Measure out: one part plagiarized Hollywood, six parts car driving assholes who would like nothing more than to run us over, a bunch of feudal power-moguls, stir in half a dozen hate mongering Maratha morons like Raj Thackeray, pour in six heaped cups of grinding poverty that comes to Mumbai in the vain hope of a better life, add a smattering of swish bars and restaurants that employ us as cleaners and exploits us all the time, a handful of saffronized Hinduism out to slaughter the poor muslims among us, a dash of radical Islam out to terrorize the innocent, fold in your uncomfortable mixture with equal parts a callous India that couldnt care less for the labourers from my state, throw it all in a blender, spit in chewed pan, and add generous helpings of smug feelings of superiority, and presto: Mumbai

By itself, it would be rather unfair right? How about this view of Delhi, as seen through the eyes of a Madrasi?
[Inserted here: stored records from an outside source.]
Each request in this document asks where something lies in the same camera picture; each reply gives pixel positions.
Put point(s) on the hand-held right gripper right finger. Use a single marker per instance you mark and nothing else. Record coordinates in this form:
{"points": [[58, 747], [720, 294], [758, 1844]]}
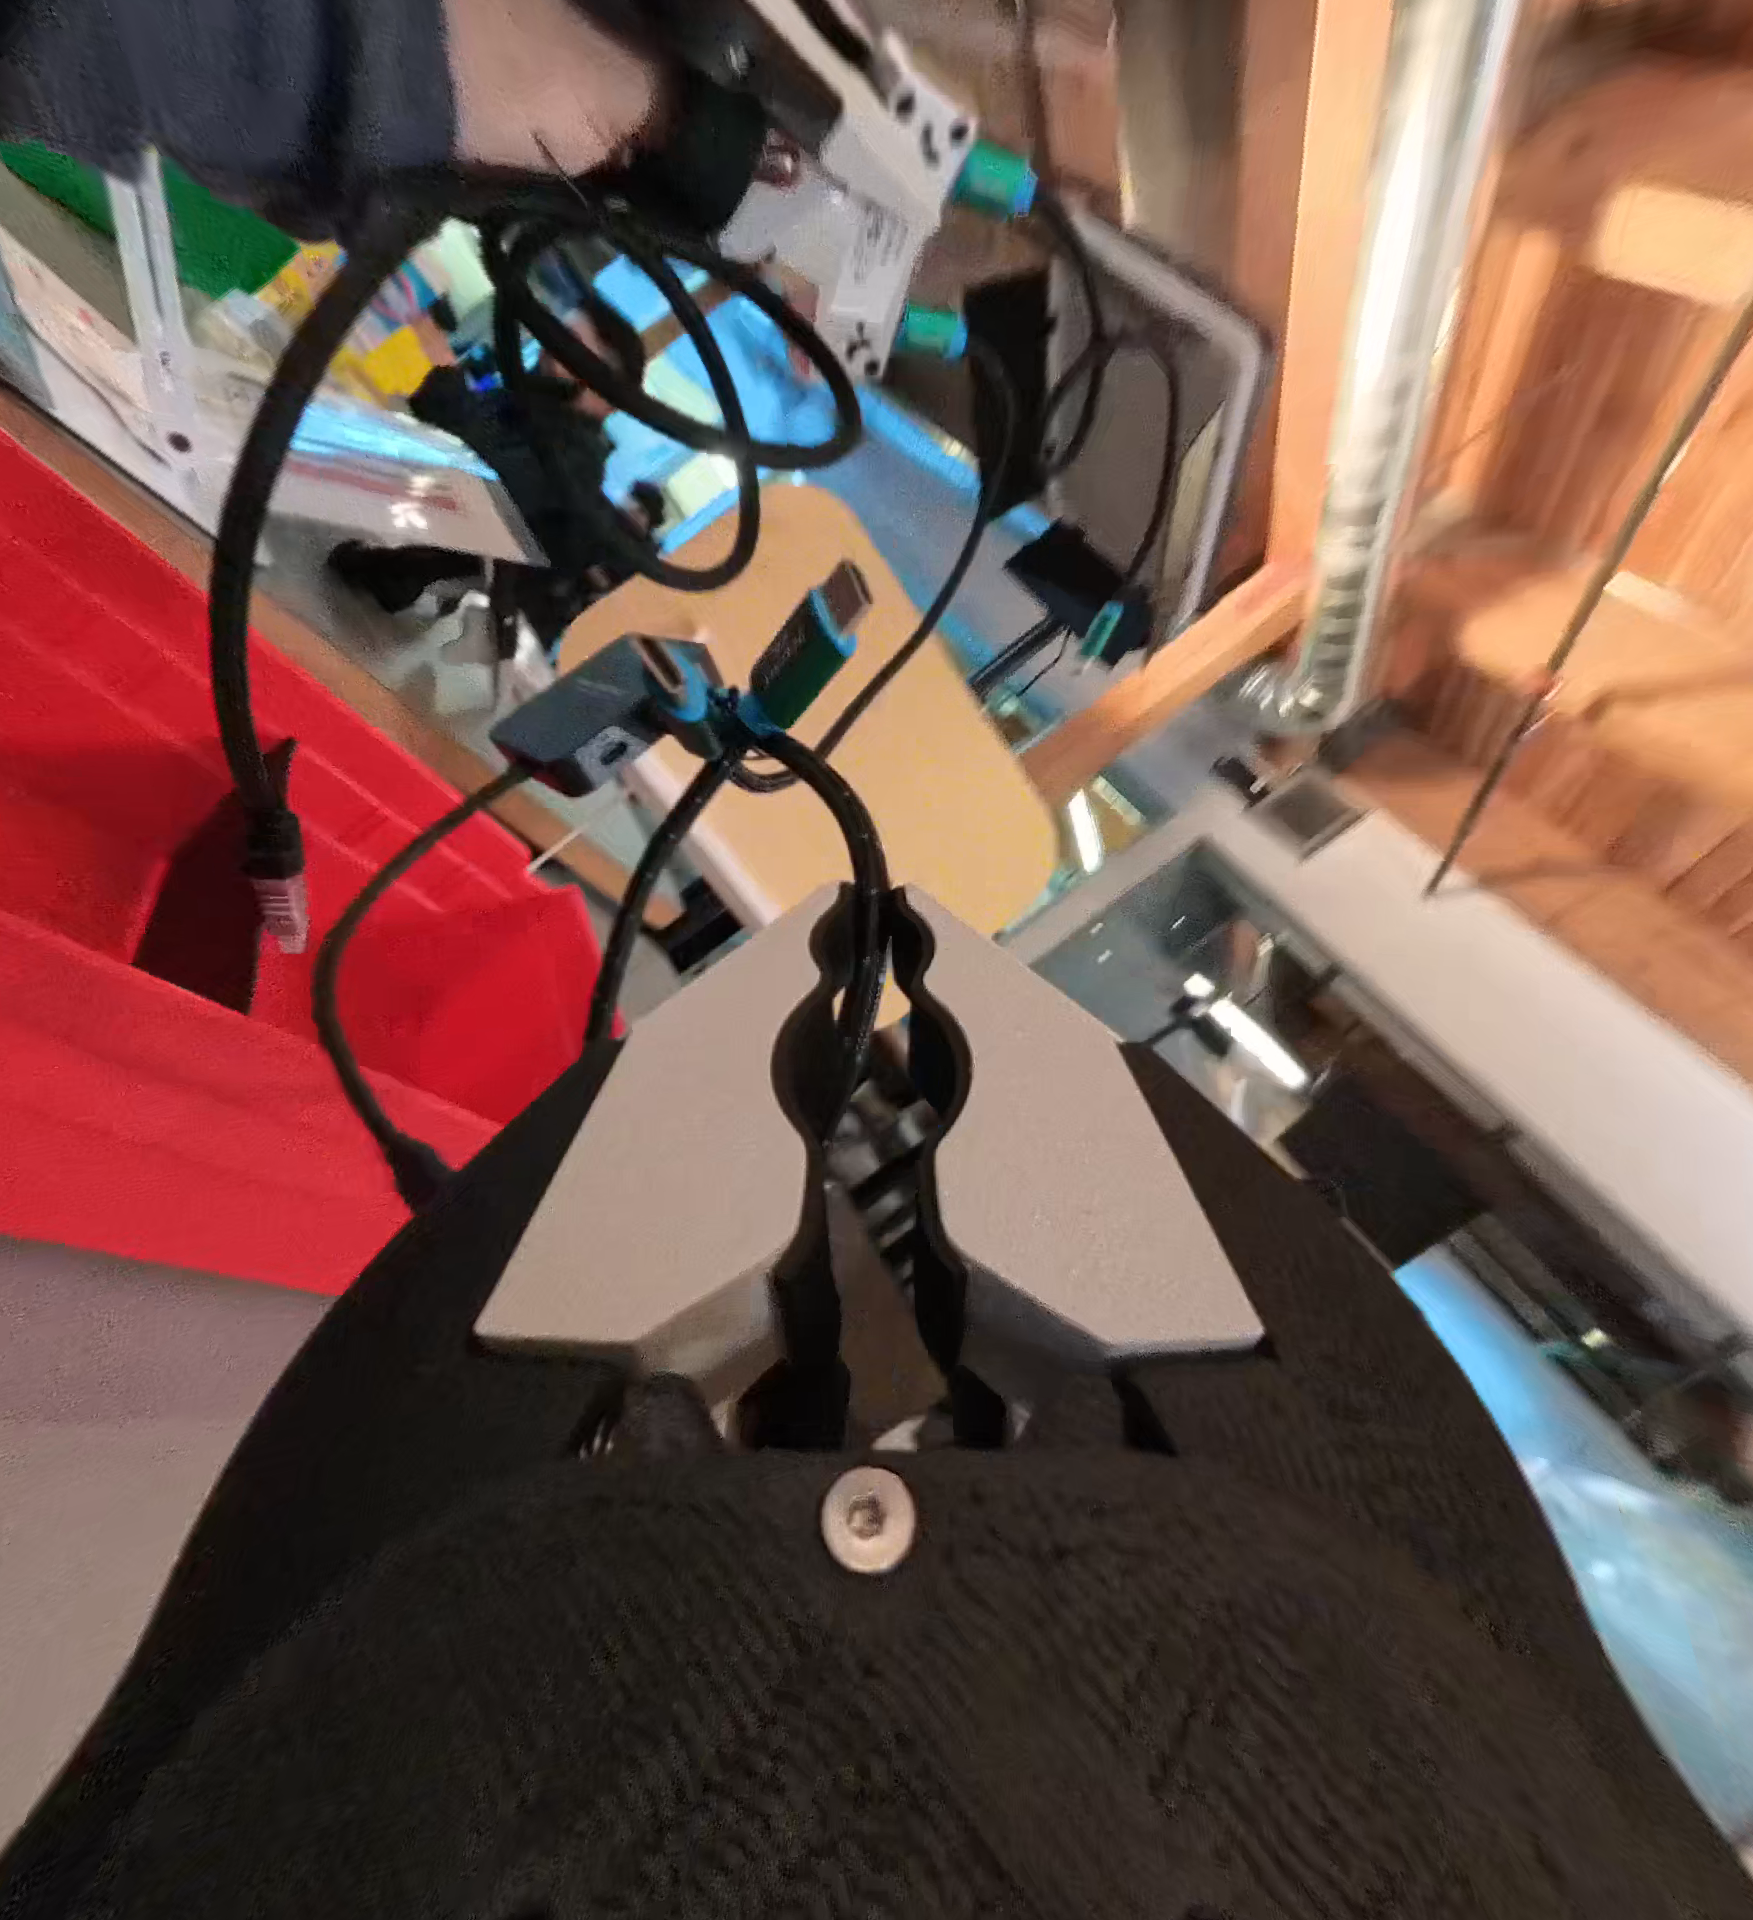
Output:
{"points": [[1085, 1201]]}

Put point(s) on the beige board with white rim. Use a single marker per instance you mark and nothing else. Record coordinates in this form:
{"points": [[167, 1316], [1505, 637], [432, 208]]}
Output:
{"points": [[906, 780]]}

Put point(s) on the person's left hand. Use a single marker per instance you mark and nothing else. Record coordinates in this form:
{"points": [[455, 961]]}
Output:
{"points": [[547, 84]]}

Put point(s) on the red plastic bin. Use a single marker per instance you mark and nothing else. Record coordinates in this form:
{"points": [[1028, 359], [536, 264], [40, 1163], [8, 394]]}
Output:
{"points": [[67, 675]]}

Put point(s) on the person's left forearm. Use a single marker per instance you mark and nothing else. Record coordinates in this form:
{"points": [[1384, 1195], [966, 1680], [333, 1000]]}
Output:
{"points": [[186, 89]]}

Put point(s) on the grey port hub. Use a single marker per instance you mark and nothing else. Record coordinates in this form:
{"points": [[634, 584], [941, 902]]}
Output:
{"points": [[576, 713]]}

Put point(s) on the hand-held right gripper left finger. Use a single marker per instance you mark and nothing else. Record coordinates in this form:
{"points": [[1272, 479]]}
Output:
{"points": [[652, 1201]]}

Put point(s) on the silver ceiling duct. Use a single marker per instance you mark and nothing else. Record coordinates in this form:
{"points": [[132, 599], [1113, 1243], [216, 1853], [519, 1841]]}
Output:
{"points": [[1400, 376]]}
Delhi, that festering pit of immorality, that hellhole of rape, corruption and violence, is a city that glorifies showines and materialistic consumption. But that apart, a good idli will set you back by Rs 70, which is ridiculous really. It’s also a bit like the US, in the sense that Delhiites rarely know that there is this rather large place called “The Rest of India” that surrounds the city in all directions. For example, they call Bangloreans Madrasis, which sort of pisses them off. Also, every guy in the city is named amit for some reason

You get my drift? Your piece on Madras looks like it was written by someone who hates the city. So how about you get a real person from Madras to write your piece (just like the ones that wrote for the other cities) and do my city the justice it deserves.

Thank you

PS: If you introduce me to the person who wrote this, I will gladly treat him to keerai vadai at Mylapore and then over coffee, we can discuss some of the nicer aspects of Madras he so unfairly ignores.

PS 2: If you believe Madras does deserve a better travelogue, the feedback link is here

PS 3: Don’t forget to follow @the_amit

PS4: For a more reasoned rebuttal of the Lonely Planet piece, read this

PS5: And for a real guide to the city, no one does it better than maami

PS6: It also turns out that Sharanya wrote about this almost 10 months ago, and Ravages pointed out pretty much most of what I did (and more). So there.